Mechanistic Aspects of Photoelectrochemical Polymerization of Polypyrrole on a TiO2 Nanotube Array

• Concept of light induced electrodeposition of CPs on inorganic SCs has been extended to the TiO2 NTA/PPy hybrid.
• PPy formation predominantly took place in between the TiO2 nanotubes.
• Potential-dependent contribution of photoelectrochemical and electrochemical polymerization was evidenced.
• The hybrids obtained at higher potentials showed inferior electroactivity because of their irreversible oxidation.

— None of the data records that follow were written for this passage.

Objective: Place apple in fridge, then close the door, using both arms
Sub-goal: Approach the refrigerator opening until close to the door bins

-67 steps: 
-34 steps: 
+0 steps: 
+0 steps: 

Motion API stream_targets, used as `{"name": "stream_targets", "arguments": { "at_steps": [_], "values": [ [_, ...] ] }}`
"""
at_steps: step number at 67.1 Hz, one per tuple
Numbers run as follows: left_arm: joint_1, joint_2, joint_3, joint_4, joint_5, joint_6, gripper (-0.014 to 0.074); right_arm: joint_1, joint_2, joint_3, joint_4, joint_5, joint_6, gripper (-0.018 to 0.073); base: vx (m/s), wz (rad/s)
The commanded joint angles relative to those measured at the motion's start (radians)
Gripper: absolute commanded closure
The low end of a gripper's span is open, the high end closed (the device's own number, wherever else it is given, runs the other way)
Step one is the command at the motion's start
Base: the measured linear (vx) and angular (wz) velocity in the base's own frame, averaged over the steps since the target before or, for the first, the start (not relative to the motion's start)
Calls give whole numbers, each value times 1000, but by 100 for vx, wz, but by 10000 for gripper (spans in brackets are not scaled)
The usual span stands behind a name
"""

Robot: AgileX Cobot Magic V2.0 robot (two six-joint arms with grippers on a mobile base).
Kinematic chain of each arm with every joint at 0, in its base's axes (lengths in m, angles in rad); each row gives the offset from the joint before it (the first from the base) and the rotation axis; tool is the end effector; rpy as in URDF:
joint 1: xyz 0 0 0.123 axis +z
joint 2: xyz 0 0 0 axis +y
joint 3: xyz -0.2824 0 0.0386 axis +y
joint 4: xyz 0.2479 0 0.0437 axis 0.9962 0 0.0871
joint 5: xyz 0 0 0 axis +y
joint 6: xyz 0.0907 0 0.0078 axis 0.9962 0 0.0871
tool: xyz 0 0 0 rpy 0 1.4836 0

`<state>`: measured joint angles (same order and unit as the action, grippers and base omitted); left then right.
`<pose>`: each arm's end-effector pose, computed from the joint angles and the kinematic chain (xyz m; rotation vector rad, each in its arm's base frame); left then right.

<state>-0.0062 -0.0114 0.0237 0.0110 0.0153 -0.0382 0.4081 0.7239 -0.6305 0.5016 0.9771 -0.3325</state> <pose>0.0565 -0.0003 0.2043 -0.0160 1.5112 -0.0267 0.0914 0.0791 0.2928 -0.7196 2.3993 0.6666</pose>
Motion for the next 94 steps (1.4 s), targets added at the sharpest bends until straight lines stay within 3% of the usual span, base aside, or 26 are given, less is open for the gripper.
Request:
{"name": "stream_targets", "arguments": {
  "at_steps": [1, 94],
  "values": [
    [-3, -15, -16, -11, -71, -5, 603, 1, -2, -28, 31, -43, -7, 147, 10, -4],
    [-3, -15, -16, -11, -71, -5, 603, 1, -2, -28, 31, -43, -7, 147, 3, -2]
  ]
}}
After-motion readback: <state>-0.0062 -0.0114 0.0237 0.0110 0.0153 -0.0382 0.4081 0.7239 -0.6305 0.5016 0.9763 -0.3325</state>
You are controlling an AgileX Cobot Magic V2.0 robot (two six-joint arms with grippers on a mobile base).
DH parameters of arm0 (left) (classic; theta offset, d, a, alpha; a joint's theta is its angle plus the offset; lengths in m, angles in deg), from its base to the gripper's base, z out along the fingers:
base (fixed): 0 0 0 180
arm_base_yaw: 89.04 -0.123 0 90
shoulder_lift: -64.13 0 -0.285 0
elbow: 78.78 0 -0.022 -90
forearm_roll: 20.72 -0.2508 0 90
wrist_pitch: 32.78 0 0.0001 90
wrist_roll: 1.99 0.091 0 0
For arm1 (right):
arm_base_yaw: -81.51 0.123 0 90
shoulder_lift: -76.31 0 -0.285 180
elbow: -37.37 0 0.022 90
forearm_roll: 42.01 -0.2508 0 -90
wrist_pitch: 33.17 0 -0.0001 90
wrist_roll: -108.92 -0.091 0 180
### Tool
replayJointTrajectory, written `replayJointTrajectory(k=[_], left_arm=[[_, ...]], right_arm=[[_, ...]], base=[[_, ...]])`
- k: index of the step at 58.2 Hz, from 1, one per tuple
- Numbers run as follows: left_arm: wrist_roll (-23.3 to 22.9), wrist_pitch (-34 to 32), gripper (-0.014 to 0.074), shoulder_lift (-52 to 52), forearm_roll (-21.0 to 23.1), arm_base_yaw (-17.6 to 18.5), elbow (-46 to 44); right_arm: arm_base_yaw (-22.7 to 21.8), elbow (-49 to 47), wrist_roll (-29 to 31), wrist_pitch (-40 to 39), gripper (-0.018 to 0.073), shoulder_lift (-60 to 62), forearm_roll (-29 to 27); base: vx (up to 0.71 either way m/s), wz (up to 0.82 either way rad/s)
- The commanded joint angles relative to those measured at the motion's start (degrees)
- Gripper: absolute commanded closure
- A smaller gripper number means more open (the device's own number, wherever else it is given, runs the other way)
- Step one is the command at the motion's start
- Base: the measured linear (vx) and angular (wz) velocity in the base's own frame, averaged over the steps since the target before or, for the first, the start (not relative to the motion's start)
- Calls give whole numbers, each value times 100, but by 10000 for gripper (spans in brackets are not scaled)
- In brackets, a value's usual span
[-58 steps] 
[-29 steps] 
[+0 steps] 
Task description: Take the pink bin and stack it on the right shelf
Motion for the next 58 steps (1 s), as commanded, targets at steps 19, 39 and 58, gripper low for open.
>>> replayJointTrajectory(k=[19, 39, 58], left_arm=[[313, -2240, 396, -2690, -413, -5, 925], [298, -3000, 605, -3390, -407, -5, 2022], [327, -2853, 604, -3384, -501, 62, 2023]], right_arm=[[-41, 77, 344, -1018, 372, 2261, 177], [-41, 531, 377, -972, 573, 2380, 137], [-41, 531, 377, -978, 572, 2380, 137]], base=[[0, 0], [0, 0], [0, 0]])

Hybrid assemblies based on conducting polymers (CPs) and inorganic semiconductors (SCs) are attractive materials from both scientific and technological perspectives. Intensive efforts have been devoted to assemble such hybrid materials with organized nanoscale architecture. In this study, the concept of light induced electrodeposition of CPs onto inorganic SCs has been extended to the TiO2 nanotube array (NTA)/polypyrrole (PPy) hybrid. Development of the hybrid structure was monitored by SEM, and evidence for homogeneous distribution of the PPy component was demonstrated. The contribution of photoelectrochemical and electrochemical polymerization was assessed by chronocoulometry, applying different potential values during the potentiostatic polymerization procedure. Mechanistic aspects related to the contribution of light are also discussed, and conclusions are supported with UV-Vis data. Spectroscopic probes such as FT-IR and Raman spectroscopy confirmed the chemical identity of the components of the hybrid material. The hybrid assembly exhibited a quasi- reversible voltammetric behavior; however, the electroactivity showed a strong dependence on the synthetic procedure. The fact that both components are electroactive in the hybrid configuration suggests that these assemblies may be utilized in practical applications; for example, solar energy conversion and storage.